# Online list/searchable database of pieces by year?



## hreichgott (Dec 31, 2012)

Hi, does anyone happen to know a website where I can search for a list of pieces by composition year or by publication year? Even better if I can cross reference by instrument (choral works from 1755 or piano works from 1892.)
I know I can look up individual composers' catalogs but that is time-consuming and it would be nice to have works show up by composers I hadn't considered.
Searching IMSLP for the year is doable but I also get listings for every composer who was born or died in that year, and cross referencing is impossible.
Thanks for any help you can offer!


----------



## joen_cph (Jan 17, 2010)

It probably hasn´t been done due to the large amount of work involved - but it could be a project for future common efforts a la Wikipedia.
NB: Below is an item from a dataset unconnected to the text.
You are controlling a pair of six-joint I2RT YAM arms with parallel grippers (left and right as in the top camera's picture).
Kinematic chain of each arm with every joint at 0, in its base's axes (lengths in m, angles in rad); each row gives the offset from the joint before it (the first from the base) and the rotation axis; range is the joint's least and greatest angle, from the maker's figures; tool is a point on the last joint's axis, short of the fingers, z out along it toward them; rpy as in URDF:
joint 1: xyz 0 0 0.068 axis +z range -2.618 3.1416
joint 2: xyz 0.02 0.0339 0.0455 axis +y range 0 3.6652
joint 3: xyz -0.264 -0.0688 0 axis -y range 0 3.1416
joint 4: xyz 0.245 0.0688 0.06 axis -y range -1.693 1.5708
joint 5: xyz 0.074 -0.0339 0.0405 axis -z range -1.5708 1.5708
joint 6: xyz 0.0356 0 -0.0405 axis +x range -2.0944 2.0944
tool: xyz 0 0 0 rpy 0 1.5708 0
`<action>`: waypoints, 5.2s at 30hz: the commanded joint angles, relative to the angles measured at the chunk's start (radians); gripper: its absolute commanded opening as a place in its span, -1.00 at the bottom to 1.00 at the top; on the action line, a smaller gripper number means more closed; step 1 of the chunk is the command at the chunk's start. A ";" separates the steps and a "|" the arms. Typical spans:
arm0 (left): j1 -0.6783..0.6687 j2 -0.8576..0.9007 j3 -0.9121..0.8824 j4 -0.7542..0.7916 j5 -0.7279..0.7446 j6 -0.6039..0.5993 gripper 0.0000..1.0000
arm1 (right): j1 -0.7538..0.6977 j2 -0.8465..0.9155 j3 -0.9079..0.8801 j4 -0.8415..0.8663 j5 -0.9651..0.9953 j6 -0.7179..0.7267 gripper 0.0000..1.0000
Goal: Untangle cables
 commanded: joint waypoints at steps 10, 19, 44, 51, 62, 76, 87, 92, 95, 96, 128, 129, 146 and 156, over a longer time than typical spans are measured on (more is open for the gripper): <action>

It´s of course also complicated because some works took many years to compose, or to be published one way or another ...
I have a couple of books like that, but their lists are not very comprehensive.


----------



## Taggart (Feb 14, 2013)

Wiki is not ideal but Compositions by Year has the main ones, from 1548 to 2012. Each year piece has a list of pieces with wiki links.

There is also Operas by Year and Songs by Year.

This may give you a start. You can also use their Lists of Compositions by Composer.

IMSLP is readily searchable if you use the box at the top right of the screen. It uses google syntax so that to find piano from 1892 you could simply google site:imslp.org piano + 1892 and get about 1680 results. Choral is a little more awkward because you get chorus, choral, chorale plus IMSLP lists the works in groups but site:imslp.org choral + 1755 pulls up about 20 works where there are about 10 worthwhile links.


----------



## hreichgott (Dec 31, 2012)

Thanks Taggart. The wikipedia list is very limited but the + thing works like a charm on imslp. You may have helped me with many future google searches as well!


----------